# year of sportsman



## linkage (Mar 23, 2009)

How do you find out the year of a sportsman 500 4x4 it is carb,not fuel injected. IM guessing it is late90's-early 2000's but cant find any markings.

Thanks


----------



## Polaris425 (Dec 16, 2004)

it should be on the frame somewhere. not sure where though.


----------



## KMKjr (Jan 9, 2009)

You can tell by the VIN number too.

It's the 10th digit.


----------



## coot23 (Feb 28, 2009)

if i'm not mistaken.. it will be on the steering shaft under your front end


----------



## linkage (Mar 23, 2009)

found the vin sitting on bike on the left bottom side near the front, thanks for the info!!!


----------



## KMKjr (Jan 9, 2009)

It's on your ownership papers too!!


----------



## linkage (Mar 23, 2009)

:haha::haha::haha::haha::haha:


the family member I am helping get it going for was lucky to find the key after it sat for 4+ years, much less finding some papers from when it was bought 10 years ago.


----------



## KMKjr (Jan 9, 2009)

Ol' mans got a neighbor with ride (a 2002 or older 650 Prairie I think?) in his heated garage with no keys and only 126km's on it.

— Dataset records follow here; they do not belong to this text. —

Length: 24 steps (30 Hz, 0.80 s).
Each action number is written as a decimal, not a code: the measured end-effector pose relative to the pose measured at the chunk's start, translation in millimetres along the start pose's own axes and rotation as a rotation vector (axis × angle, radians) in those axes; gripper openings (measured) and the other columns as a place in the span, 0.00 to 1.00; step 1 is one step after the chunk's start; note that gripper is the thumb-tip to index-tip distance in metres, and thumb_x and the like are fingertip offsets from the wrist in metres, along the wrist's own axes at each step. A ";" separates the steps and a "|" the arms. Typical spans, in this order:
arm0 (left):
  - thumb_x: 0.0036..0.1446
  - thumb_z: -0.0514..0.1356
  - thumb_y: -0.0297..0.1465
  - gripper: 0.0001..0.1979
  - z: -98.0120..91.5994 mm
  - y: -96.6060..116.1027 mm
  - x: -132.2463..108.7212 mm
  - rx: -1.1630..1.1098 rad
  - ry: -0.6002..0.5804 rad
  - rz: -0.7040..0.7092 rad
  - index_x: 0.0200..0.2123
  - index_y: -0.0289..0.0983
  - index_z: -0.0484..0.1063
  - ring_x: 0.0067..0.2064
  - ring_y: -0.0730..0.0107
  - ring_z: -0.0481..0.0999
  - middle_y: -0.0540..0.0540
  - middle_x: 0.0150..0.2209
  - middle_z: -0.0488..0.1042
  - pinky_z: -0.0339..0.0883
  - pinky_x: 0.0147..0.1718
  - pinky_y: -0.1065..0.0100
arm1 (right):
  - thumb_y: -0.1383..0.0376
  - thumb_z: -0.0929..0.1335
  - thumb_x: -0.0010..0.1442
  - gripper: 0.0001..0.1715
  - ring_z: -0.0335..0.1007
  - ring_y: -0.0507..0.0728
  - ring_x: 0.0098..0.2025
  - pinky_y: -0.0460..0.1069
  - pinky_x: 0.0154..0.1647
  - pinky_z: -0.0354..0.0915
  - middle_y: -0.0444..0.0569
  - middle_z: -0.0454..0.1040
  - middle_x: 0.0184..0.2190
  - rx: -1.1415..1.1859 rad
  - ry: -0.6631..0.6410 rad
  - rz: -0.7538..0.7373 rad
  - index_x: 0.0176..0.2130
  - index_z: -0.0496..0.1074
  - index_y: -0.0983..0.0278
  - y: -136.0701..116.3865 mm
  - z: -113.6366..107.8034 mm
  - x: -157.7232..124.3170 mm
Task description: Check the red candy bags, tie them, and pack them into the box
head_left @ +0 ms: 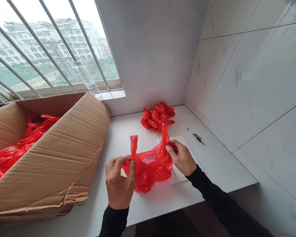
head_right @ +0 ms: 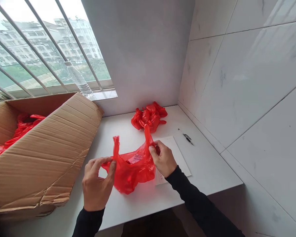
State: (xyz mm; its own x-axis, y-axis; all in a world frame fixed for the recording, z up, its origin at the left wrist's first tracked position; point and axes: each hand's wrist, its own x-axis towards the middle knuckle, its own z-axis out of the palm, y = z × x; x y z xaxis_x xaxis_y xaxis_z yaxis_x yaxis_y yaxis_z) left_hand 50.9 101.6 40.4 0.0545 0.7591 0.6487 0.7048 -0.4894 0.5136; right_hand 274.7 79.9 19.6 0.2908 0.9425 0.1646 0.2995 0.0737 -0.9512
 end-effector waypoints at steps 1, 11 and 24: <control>0.60 0.62 0.35 0.06 -5.2 -2.6 -0.8 0.000 0.034 -0.012 0.35 0.39 0.75 0.44 0.59 0.72 0.44 0.38 0.71 0.65 0.45 0.58 | 0.54 0.63 0.66 0.14 0.68 0.55 0.31 0.50 0.33 0.65 0.44 0.72 0.29 0.005 0.010 0.022 0.38 0.69 0.61 0.1 -4.7 -1.5; 0.59 0.64 0.42 0.14 -35.6 4.0 -21.5 -0.537 -0.173 -0.495 0.44 0.43 0.72 0.26 0.69 0.71 0.54 0.23 0.70 0.64 0.26 0.68 | 0.71 0.61 0.67 0.16 0.70 0.54 0.42 0.51 0.45 0.69 0.46 0.72 0.40 -0.045 -0.002 -0.547 0.52 0.67 0.57 -59.2 8.6 -44.4; 0.60 0.64 0.41 0.11 -33.8 -8.4 -26.2 -0.612 -0.131 -0.560 0.33 0.40 0.71 0.33 0.71 0.73 0.52 0.30 0.72 0.70 0.35 0.70 | 0.74 0.60 0.63 0.15 0.74 0.55 0.40 0.49 0.41 0.71 0.49 0.77 0.41 -0.428 -0.477 -0.348 0.43 0.72 0.62 -39.9 45.9 -38.3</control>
State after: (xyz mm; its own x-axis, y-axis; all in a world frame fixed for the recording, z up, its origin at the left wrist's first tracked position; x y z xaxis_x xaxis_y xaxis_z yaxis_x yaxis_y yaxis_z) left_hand 19.6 71.3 38.1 -0.0807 0.9845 0.1557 0.1457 -0.1429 0.9790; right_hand 209.9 55.8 39.2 -0.2844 0.9345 0.2142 0.6600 0.3529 -0.6632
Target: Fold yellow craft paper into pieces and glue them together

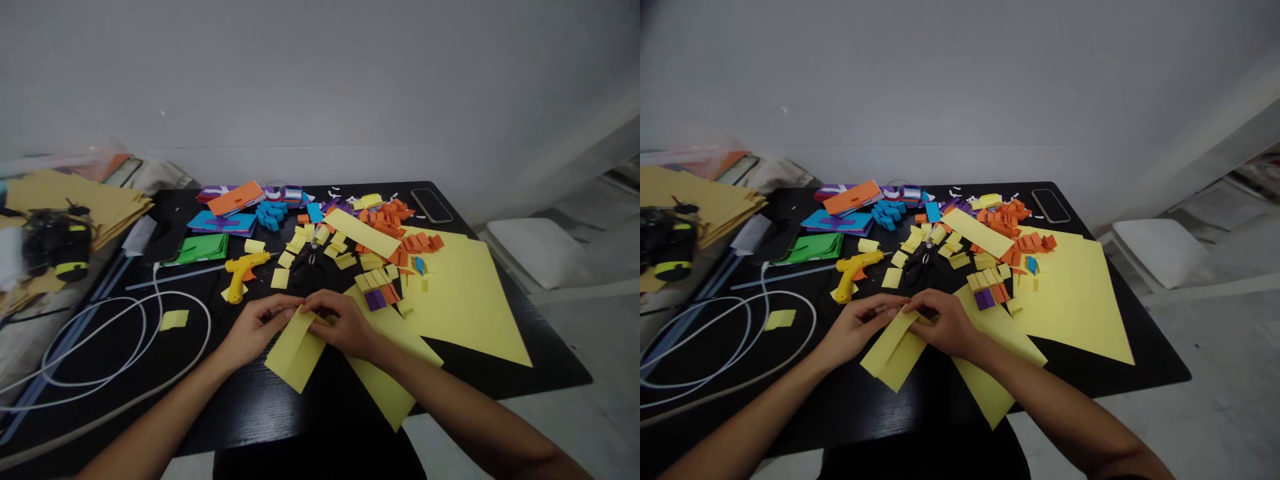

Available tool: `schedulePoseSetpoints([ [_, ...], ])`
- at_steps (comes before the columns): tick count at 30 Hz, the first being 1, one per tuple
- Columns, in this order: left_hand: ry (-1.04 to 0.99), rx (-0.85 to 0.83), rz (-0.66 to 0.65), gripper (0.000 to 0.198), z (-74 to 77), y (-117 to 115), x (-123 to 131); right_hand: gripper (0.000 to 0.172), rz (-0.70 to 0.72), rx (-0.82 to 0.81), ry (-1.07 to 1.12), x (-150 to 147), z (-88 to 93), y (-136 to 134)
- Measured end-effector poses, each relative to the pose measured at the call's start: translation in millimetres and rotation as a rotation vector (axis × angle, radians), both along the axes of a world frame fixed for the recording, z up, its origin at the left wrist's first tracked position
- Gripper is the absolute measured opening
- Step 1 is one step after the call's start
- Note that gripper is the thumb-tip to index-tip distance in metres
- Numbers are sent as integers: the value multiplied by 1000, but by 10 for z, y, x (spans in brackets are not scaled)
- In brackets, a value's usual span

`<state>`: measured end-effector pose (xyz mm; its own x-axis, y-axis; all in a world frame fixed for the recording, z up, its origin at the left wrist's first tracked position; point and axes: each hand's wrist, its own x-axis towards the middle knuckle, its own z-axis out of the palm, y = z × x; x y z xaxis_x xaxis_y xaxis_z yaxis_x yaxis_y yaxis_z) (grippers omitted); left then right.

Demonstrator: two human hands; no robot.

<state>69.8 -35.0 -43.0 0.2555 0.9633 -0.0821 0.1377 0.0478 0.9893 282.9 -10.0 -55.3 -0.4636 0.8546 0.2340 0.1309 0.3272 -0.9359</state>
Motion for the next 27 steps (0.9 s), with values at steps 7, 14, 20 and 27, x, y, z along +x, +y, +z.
schedulePoseSetpoints([
  [7, -22, -19, 2, 27, -7, 5, -4, 11, 2, 12, -2, -9, 15, -12],
  [14, -10, 5, -28, 26, 19, -5, 21, 7, -13, -42, 37, -7, -18, 11],
  [20, 153, 166, -53, 26, -19, -29, -1, 18, -61, -257, 37, -11, -14, 3],
  [27, 318, 512, -265, 47, 48, -64, -66, 33, -18, -399, 127, -7, -32, 24],
])
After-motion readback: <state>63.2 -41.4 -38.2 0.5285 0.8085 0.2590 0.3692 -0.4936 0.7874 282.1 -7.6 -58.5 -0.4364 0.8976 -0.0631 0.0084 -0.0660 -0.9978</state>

Just waiting for him to say "what's it worth?" or "thinking about selling".


----------



## sookiesmacker (Mar 19, 2009)

KMKjr said:


> You can tell by the VIN number too.
> 
> It's the 10th digit.


:haha::haha:


----------



## KMKjr (Jan 9, 2009)

sookiesmacker said:


> :haha::haha:


Off to internet jail I go!!


----------